_What is expected_: Beneath this task are records; state how many of their lines hold the word "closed", and nothing else.

□ □ □ □ □ □ □

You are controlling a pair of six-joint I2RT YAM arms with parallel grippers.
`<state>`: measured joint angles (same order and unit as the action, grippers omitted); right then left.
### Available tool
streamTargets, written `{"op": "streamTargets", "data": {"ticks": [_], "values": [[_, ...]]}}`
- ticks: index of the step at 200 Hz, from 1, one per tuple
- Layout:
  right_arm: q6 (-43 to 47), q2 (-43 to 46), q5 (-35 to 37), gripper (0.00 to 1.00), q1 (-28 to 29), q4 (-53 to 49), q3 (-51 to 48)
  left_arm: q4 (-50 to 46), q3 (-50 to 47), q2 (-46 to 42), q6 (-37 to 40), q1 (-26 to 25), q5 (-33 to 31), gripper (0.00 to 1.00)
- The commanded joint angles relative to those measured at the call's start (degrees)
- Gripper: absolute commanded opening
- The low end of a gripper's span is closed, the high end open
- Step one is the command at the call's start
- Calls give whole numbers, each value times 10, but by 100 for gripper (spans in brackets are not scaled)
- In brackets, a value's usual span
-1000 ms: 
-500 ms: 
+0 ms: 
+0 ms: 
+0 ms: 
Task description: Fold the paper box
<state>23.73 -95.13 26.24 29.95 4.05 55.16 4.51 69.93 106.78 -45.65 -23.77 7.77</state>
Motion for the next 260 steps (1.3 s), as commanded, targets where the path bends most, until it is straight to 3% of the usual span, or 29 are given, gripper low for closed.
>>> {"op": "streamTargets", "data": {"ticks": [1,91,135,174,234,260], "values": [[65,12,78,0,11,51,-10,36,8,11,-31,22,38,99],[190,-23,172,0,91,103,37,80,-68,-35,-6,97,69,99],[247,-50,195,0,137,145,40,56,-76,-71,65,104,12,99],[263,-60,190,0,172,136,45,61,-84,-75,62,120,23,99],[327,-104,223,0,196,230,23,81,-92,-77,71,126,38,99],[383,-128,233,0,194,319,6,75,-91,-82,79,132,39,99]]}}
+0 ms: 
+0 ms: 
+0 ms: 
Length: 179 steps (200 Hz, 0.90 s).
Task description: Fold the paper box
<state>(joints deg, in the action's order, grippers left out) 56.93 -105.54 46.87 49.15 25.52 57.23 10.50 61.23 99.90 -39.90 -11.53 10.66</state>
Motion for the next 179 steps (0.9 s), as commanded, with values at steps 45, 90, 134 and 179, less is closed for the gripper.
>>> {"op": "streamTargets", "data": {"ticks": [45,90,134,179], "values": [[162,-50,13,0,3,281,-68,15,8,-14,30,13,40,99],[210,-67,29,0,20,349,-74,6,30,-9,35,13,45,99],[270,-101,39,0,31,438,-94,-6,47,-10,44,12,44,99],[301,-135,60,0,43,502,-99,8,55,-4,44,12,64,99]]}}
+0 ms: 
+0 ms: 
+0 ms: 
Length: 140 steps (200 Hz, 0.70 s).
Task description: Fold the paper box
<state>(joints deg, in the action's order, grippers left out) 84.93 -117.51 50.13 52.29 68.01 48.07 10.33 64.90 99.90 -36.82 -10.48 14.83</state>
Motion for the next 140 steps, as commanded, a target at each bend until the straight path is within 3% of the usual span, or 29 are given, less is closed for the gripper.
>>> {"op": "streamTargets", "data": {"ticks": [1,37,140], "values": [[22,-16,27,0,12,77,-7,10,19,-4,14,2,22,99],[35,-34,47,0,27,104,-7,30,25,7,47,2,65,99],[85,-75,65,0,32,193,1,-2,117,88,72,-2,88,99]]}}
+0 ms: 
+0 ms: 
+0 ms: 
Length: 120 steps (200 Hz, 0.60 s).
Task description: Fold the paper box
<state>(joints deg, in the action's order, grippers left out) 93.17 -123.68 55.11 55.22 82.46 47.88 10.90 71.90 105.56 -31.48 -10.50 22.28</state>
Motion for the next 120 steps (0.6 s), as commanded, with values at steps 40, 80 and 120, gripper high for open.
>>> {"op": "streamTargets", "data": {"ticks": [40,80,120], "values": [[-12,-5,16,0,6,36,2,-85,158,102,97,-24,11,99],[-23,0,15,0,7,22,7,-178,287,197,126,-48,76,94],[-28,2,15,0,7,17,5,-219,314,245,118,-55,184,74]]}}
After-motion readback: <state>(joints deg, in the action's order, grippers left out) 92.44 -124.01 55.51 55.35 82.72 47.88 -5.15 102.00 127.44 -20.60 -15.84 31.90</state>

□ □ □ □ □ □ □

_Answer to the problem_: 4